図10に示すように、本実施形態では、電力変換装置10,20,30を、2つのスイッチング素子と2つのコンデンサとを備えるハーフブリッジ回路により構成している点で、第1実施形態と異なる。
【0064】
電力変換装置10は、上記スイッチング素子Q3,Q4に代えてコンデンサC3,C4を備えている。電力変換装置20は、上記スイッチング素子Q7,Q8に代えてコンデンサC7,C8を備えている。電力変換装置30は、上記スイッチング素子Q11,Q12に代えてコンデンサC11,C12を備えている。

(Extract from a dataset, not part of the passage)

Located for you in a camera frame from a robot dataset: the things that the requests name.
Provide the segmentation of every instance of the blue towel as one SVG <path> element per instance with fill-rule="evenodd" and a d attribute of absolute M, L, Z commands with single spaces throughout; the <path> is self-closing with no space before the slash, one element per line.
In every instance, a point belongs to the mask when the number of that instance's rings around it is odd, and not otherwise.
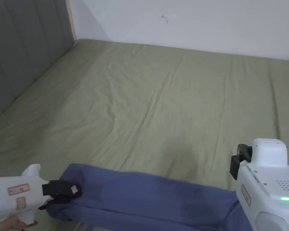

そして、制御部90は、電力変換装置10,20,30の各スイッチング素子Q1,Q2,Q5,Q6,Q9,Q10のオンオフ状態を制御する。こうした構成によっても、第1実施形態と同様の作用効果を奏することができる。
【0065】
(第5実施形態)
以下、第5実施形態について、第1実施形態との相違点を中心に図面を参照しつつ説明する。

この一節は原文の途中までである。